The task >> Copy each line that includes the string "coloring" from the material into your answer.

--

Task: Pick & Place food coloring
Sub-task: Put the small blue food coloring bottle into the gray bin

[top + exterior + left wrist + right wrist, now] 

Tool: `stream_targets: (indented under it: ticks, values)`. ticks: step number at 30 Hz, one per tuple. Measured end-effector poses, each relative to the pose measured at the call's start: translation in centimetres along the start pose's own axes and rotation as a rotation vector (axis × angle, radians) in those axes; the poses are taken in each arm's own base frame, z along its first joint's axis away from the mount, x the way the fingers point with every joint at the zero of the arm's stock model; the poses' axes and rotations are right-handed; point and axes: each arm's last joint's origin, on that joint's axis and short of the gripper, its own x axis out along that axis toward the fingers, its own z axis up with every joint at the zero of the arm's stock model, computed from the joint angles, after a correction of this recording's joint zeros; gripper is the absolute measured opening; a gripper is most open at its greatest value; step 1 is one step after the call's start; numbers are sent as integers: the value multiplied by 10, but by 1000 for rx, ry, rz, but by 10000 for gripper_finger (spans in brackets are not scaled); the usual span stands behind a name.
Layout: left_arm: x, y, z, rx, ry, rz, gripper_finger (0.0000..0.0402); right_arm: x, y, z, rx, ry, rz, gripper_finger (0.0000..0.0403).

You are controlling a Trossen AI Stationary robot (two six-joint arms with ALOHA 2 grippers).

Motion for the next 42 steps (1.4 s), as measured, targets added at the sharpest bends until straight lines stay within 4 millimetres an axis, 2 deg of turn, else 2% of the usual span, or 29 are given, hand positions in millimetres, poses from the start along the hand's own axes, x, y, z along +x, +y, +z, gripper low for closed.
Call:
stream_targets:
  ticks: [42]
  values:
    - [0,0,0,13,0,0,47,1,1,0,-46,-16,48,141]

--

Exercise answer >>
Task: Pick & Place food coloring
Sub-task: Put the small blue food coloring bottle into the gray bin

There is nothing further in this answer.